## TASK OBJECTIVE
Every entry below must be copied exactly, with nothing left out.
** ENTRIES SHOWN follows **
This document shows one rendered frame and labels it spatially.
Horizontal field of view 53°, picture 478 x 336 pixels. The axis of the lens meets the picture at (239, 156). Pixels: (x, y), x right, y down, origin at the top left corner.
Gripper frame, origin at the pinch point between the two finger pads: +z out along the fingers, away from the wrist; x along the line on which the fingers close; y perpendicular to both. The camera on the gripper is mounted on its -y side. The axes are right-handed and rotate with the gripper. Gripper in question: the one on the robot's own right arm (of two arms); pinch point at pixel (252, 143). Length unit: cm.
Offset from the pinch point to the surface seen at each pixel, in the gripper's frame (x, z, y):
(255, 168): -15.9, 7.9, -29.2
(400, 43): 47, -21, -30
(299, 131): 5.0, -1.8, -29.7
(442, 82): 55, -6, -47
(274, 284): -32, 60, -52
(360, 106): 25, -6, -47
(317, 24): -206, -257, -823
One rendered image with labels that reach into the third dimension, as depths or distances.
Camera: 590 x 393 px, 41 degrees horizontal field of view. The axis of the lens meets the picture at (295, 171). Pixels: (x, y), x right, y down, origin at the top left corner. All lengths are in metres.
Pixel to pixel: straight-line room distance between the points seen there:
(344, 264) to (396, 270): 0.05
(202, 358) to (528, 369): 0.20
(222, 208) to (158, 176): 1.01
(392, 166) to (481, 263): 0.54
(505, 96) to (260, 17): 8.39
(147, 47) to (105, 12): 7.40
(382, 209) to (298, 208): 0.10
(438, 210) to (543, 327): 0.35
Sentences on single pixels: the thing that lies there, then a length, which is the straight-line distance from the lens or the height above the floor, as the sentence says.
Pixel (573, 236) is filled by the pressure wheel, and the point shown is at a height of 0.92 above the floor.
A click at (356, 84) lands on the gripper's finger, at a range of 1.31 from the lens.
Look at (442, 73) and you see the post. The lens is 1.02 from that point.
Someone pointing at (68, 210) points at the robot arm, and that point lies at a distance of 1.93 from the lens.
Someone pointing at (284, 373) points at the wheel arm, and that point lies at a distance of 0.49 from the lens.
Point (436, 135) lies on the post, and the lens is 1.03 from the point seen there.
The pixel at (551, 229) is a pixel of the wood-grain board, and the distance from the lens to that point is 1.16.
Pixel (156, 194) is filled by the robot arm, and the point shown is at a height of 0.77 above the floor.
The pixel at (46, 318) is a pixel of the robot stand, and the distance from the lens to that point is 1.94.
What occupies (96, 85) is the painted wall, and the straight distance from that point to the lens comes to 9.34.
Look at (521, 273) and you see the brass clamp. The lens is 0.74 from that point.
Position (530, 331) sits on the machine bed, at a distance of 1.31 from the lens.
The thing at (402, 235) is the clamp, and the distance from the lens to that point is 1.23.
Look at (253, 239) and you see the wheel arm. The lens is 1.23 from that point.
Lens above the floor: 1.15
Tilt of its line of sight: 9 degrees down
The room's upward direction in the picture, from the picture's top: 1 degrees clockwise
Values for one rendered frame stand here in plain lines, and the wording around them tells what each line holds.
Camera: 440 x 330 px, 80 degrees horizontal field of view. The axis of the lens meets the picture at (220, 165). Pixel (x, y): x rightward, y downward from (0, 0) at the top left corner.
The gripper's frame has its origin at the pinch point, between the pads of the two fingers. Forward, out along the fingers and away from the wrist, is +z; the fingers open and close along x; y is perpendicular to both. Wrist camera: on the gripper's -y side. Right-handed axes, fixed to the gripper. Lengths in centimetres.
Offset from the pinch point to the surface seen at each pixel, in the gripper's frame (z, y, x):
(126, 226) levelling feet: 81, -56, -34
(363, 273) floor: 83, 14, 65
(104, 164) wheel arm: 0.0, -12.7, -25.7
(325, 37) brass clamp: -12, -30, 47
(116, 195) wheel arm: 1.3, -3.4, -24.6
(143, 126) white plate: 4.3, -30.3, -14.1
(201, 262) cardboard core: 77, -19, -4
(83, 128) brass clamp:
** End of ENTRIES SHOWN **
## ANSWER BOX
This document shows one rendered frame and labels it spatially.
Horizontal field of view 53°, picture 478 x 336 pixels. The axis of the lens meets the picture at (239, 156). Pixels: (x, y), x right, y down, origin at the top left corner.
Gripper frame, origin at the pinch point between the two finger pads: +z out along the fingers, away from the wrist; x along the line on which the fingers close; y perpendicular to both. The camera on the gripper is mounted on its -y side. The axes are right-handed and rotate with the gripper. Gripper in question: the one on the robot's own right arm (of two arms); pinch point at pixel (252, 143). Length unit: cm.
Offset from the pinch point to the surface seen at each pixel, in the gripper's frame (x, z, y):
(255, 168): -15.9, 7.9, -29.2
(400, 43): 47, -21, -30
(299, 131): 5.0, -1.8, -29.7
(442, 82): 55, -6, -47
(274, 284): -32, 60, -52
(360, 106): 25, -6, -47
(317, 24): -206, -257, -823
One rendered image with labels that reach into the third dimension, as depths or distances.
Camera: 590 x 393 px, 41 degrees horizontal field of view. The axis of the lens meets the picture at (295, 171). Pixels: (x, y), x right, y down, origin at the top left corner. All lengths are in metres.
Pixel to pixel: straight-line room distance between the points seen there:
(344, 264) to (396, 270): 0.05
(202, 358) to (528, 369): 0.20
(222, 208) to (158, 176): 1.01
(392, 166) to (481, 263): 0.54
(505, 96) to (260, 17): 8.39
(147, 47) to (105, 12): 7.40
(382, 209) to (298, 208): 0.10
(438, 210) to (543, 327): 0.35
Sentences on single pixels: the thing that lies there, then a length, which is the straight-line distance from the lens or the height above the floor, as the sentence says.
Pixel (573, 236) is filled by the pressure wheel, and the point shown is at a height of 0.92 above the floor.
A click at (356, 84) lands on the gripper's finger, at a range of 1.31 from the lens.
Look at (442, 73) and you see the post. The lens is 1.02 from that point.
Someone pointing at (68, 210) points at the robot arm, and that point lies at a distance of 1.93 from the lens.
Someone pointing at (284, 373) points at the wheel arm, and that point lies at a distance of 0.49 from the lens.
Point (436, 135) lies on the post, and the lens is 1.03 from the point seen there.
The pixel at (551, 229) is a pixel of the wood-grain board, and the distance from the lens to that point is 1.16.
Pixel (156, 194) is filled by the robot arm, and the point shown is at a height of 0.77 above the floor.
The pixel at (46, 318) is a pixel of the robot stand, and the distance from the lens to that point is 1.94.
What occupies (96, 85) is the painted wall, and the straight distance from that point to the lens comes to 9.34.
Look at (521, 273) and you see the brass clamp. The lens is 0.74 from that point.
Position (530, 331) sits on the machine bed, at a distance of 1.31 from the lens.
The thing at (402, 235) is the clamp, and the distance from the lens to that point is 1.23.
Look at (253, 239) and you see the wheel arm. The lens is 1.23 from that point.
Lens above the floor: 1.15
Tilt of its line of sight: 9 degrees down
The room's upward direction in the picture, from the picture's top: 1 degrees clockwise
Values for one rendered frame stand here in plain lines, and the wording around them tells what each line holds.
Camera: 440 x 330 px, 80 degrees horizontal field of view. The axis of the lens meets the picture at (220, 165). Pixel (x, y): x rightward, y downward from (0, 0) at the top left corner.
The gripper's frame has its origin at the pinch point, between the pads of the two fingers. Forward, out along the fingers and away from the wrist, is +z; the fingers open and close along x; y is perpendicular to both. Wrist camera: on the gripper's -y side. Right-handed axes, fixed to the gripper. Lengths in centimetres.
Offset from the pinch point to the surface seen at each pixel, in the gripper's frame (z, y, x):
(126, 226) levelling feet: 81, -56, -34
(363, 273) floor: 83, 14, 65
(104, 164) wheel arm: 0.0, -12.7, -25.7
(325, 37) brass clamp: -12, -30, 47
(116, 195) wheel arm: 1.3, -3.4, -24.6
(143, 126) white plate: 4.3, -30.3, -14.1
(201, 262) cardboard core: 77, -19, -4
(83, 128) brass clamp:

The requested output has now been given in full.